Transcribe, word for word, the line containing "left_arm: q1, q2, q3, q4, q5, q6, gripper" and each line following it through the end of the listing below. Omit all other lines.
# # # # #
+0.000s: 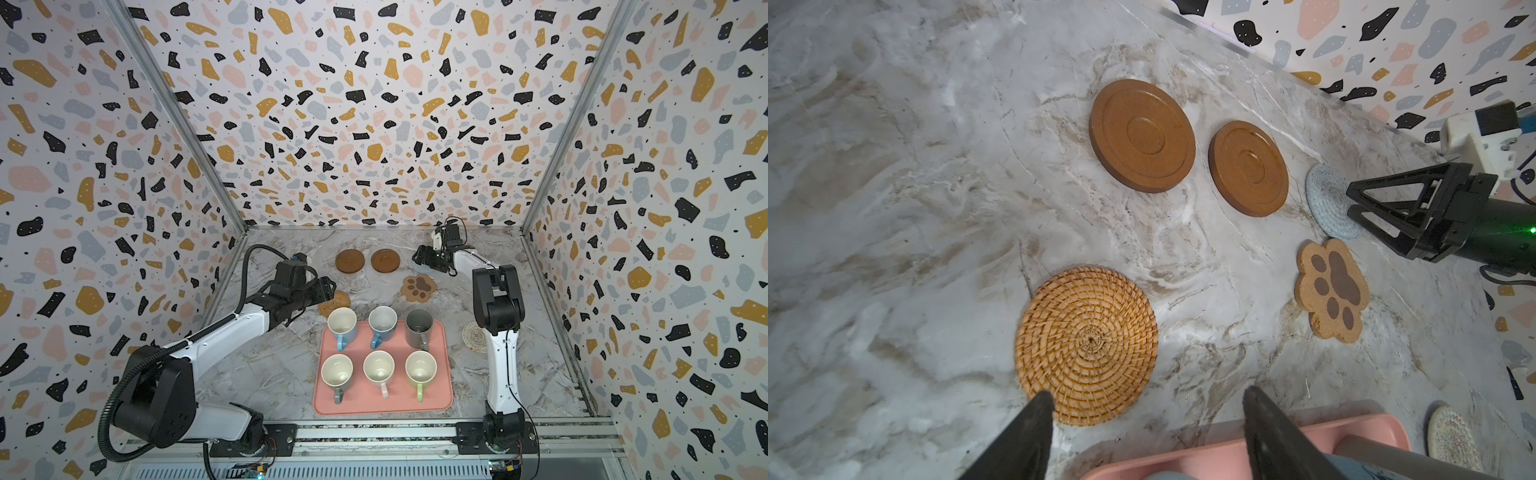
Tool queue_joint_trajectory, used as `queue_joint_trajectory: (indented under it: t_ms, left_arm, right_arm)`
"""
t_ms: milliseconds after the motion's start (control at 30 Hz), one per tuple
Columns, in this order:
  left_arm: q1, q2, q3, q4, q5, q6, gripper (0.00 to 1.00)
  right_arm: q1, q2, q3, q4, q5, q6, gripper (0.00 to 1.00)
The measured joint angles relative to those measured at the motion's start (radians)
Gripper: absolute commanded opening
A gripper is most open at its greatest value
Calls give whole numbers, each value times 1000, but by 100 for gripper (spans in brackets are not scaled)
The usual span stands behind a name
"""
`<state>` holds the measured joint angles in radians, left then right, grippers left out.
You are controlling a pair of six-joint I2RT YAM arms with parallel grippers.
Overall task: Place cups on coasters
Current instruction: Move the coaster to the top-center of the table.
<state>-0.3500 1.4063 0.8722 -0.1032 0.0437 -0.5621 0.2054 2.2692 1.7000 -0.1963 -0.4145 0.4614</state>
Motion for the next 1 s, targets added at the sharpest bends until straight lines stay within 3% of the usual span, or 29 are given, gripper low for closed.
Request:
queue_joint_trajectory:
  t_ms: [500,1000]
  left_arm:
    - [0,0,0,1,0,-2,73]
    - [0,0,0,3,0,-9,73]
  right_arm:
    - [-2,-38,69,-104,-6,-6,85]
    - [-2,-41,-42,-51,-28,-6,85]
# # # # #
[Written response]
  left_arm: q1, q2, q3, q4, q5, q6, gripper (0.00 to 1.00)
  right_arm: q1, q2, q3, q4, q5, q6, gripper (0.00 to 1.00)
The measured joint angles relative to those measured at the motion's start (radians)
Gripper: absolute commanded opening
A gripper is most open at its greatest value
Calls give whole numbers, each value times 1000, but by 100 for gripper (spans in brackets are not scaled)
The usual span stands behind a name
"""
`<state>` holds the measured joint angles in radians, left then right, grippers left out.
You are controlling a pair of six-joint I2RT YAM arms with parallel grippers.
Overall task: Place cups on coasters
Current instruction: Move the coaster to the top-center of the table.
<state>-0.3500 1.4063 0.8722 -0.1032 0.0437 -0.5621 0.2054 2.2692 1.7000 -0.1963 -0.4145 0.4614</state>
Motion for the next 1 s, targets added at the sharpest bends until straight lines stay within 3% of the usual span, or 29 are given, gripper low for closed.
Request:
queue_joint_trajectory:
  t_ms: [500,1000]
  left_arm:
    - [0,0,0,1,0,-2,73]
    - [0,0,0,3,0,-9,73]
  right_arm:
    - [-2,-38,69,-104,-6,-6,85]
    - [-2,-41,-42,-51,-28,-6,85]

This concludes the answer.